|Home | About | Journals | Submit | Contact Us | Français|
When myoblasts fuse into myotubes, the organisation of the cytoskeleton changes dramatically. For example, microtubules emanate in a radial array form the centrosome in myoblasts, but form linear arrays not linked to a centrosome in myotubes. It is not clear how these linear arrays are formed and nucleated. They could arise in a number of ways: by nucleation and release from centrosomal like structures, cytoplasmic assembly, breakage/severing or nucleation from non-centrosomal sites. To test which of the above mechanisms or combination of mechanisms are responsible we investigated the re-formation of microtubules after depolymerisation by nocodazole, using antibodies against pericentrin, γ-tubulin, EB1, and tyrosinated α-tubulin. In myoblasts, we found that when microtubules were allowed to recover after complete depolymerisation with nocodazole, microtubule recovery began within 1 min and was complete after 5 min. Microtubules grew out from the centrosome, which was positively stained for γ-tubulin or pericentrin. In untreated myotubes, microtubules were arranged in linear arrays, with EB1 at their ends. The pericentriolar protein, pericentrin was arranged in a band around the nucleus as well as discrete spots in the cytoplasm. In contrast, the microtubule nucleating protein γ-tubulin was not found in a band around the nucleus, but was found in several punctuate spots throughout the cytoplasm. Further, when microtubules were allowed to recover, after complete depolymerisation with nocodazole, recovery was not as rapid as that seen in myoblasts, and we found that regrowth began with the formation of short microtubule fragments throughout the cytoplasm. γ-tubulin was associated with these fragments. These results suggest that in myotubes, nucleation of microtubules can be non-centrosomal.

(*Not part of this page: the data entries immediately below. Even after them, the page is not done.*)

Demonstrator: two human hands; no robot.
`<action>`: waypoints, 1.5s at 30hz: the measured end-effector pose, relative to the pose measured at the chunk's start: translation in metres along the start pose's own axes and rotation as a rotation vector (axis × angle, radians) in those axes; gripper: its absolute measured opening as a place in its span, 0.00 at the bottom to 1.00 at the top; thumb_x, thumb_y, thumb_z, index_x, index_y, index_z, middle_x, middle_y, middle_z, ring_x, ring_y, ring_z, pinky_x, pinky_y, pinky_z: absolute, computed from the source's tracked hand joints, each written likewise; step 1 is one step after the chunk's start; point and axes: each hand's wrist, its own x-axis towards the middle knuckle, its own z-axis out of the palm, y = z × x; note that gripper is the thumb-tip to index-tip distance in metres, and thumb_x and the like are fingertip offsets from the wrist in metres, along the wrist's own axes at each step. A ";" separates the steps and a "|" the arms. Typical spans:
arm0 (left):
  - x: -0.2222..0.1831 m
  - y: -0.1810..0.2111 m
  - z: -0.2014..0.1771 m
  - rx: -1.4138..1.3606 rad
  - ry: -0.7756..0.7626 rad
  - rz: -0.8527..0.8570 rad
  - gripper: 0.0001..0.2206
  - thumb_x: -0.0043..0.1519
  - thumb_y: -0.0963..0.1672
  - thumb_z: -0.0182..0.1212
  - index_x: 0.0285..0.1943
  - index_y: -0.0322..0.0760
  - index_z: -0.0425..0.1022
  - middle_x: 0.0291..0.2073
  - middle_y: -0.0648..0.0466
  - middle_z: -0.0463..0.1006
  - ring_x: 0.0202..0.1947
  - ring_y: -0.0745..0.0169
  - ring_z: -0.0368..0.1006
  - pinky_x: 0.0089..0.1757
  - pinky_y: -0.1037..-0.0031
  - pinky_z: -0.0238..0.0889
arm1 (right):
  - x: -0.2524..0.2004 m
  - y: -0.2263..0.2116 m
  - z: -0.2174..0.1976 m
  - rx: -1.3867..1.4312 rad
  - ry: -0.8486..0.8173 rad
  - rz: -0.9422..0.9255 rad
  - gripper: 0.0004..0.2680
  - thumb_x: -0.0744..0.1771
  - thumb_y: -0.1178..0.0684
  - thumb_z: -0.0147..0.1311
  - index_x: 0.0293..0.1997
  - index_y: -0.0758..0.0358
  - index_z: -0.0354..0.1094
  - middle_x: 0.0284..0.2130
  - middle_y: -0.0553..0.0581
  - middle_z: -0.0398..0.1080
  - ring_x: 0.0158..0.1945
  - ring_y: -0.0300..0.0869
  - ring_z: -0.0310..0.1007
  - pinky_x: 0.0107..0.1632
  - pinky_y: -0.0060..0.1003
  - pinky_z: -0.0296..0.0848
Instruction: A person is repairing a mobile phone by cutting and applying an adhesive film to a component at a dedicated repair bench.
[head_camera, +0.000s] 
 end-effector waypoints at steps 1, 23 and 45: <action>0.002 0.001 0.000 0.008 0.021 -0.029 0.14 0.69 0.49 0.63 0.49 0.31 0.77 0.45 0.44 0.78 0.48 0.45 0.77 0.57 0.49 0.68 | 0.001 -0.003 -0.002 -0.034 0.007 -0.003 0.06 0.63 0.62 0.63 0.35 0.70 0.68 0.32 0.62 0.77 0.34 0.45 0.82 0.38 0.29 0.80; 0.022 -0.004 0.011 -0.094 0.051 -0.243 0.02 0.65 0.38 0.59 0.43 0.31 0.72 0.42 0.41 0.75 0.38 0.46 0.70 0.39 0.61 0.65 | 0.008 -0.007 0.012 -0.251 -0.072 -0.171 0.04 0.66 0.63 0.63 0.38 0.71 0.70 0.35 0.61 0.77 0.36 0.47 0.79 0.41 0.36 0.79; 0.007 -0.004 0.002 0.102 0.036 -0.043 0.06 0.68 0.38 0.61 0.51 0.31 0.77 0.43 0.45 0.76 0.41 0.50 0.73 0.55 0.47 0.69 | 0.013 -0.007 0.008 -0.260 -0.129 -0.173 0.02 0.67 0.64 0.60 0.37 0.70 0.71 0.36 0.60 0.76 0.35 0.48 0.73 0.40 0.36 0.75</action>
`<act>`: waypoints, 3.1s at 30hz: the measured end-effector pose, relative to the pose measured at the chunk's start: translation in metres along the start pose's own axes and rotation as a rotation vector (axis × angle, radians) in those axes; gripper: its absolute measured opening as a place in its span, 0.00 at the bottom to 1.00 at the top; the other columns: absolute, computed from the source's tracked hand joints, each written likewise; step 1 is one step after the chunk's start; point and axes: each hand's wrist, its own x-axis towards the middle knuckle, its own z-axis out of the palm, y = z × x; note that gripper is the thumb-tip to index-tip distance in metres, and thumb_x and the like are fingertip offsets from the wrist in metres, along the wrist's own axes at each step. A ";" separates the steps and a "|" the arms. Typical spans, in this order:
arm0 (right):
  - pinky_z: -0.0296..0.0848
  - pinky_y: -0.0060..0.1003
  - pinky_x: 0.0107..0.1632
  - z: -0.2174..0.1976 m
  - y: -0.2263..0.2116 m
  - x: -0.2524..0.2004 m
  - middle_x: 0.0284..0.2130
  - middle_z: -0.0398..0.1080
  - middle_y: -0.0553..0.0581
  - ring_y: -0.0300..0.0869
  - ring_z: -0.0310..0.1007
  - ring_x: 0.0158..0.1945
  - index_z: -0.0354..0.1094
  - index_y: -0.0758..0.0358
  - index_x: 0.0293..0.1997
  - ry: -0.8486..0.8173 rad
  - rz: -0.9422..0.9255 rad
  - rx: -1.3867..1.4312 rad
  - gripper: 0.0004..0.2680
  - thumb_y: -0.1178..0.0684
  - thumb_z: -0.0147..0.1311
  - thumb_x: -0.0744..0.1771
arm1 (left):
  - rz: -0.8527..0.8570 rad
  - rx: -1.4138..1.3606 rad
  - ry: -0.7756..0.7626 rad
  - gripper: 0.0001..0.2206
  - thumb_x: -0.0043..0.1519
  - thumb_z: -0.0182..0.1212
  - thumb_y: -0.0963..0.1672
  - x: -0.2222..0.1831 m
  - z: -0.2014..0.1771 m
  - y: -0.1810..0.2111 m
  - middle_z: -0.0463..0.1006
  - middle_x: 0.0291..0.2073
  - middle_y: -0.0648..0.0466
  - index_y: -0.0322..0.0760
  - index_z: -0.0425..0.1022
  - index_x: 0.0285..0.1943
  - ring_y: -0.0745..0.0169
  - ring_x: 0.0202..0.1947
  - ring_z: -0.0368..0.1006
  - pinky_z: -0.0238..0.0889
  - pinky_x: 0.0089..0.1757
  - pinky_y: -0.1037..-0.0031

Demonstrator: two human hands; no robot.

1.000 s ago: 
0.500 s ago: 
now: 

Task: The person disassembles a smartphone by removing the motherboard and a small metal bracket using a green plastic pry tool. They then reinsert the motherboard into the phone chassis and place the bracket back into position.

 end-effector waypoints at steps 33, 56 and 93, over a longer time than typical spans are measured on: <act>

Myoblasts are one of the few cell types that fuse to form multinucleated syncitia. In vivo, myoblasts form myotubes in the embryo that develop into multinucleated muscle fibres. Quiescent satellite cells that lie under the basal lamina of muscle fibres can also be stimulated to proliferate and fuse to repair damaged muscle fibres. The processes of fusion and early differentiation can be re-capitulated in cell culture, and a great deal has been learnt from this system about the processes of fusion (reviewed in Wakelam, 1985, 1987). More recently, muscle fusion in Drosophila has been characterised in detail (Dworak, 2002; Taylor, 2002), but many of the findings from that system have yet to be transferred to the mammalian system.
During and after fusion, there are large changes in protein expression and myoblasts switch from a fibro-blast like motile cell into a multinucleated myotube. How muscle specific proteins are assembled into de novo muscle sarcomeres is a process that is still poorly understood, with one argument for the existence of premyofibrils (Sanger et al., 2002) that consist of Z-lines and muscle specific actin together with non-muscle myosin, into which sarcomeric thick filament proteins are exchanged, and the other more convincing argument for stress-fibre like structures containing titin and other thick filament proteins except sarcomeric myosin forming first, followed by the insertion of sarcomeric myosin to form muscle sarcomeres (Van der Ven et al., 1999).
As well as the initiation of myofibrillogenesis, there are several other significant changes that occur during and post fusion. For example, the actin ‘stress fibre like’ bundles disappear (Wells et al., 1997) such that the non-muscle actin is found under the plasma membrane only. In addition, the golgi completely re-organises (Ralston, 1993), microtubules form linear arrays parallel to the long axis of the cell (Tassin et al., 1985) and become detyrosinated (also called ‘Glu’ microtubules based on the sequence at the carboxy end), a sign that the microtubules are more stable and less dynamic (Gundersen et al., 1989). It is thought that microtubules are polymerised from tyrosinated tubulin, which is subsequently converted to Glu-tubulin as a consequence of the increased stability of the microtubules (Gundersen et al., 1987; Infante et al., 2000). The ends of these microtubules do not bind proteins such as EB1, which specifically localise to polymerising microtubule distal tips (i.e. Morrison et al., 2002). Instead, their plus ends are thought to be stabilised by binding to an ATP sensitive protein (Infante et al., 2000). They also display increased resistance to nocodazole-induced depolymerisation, reflecting their increased stability (Cook et al., 1998).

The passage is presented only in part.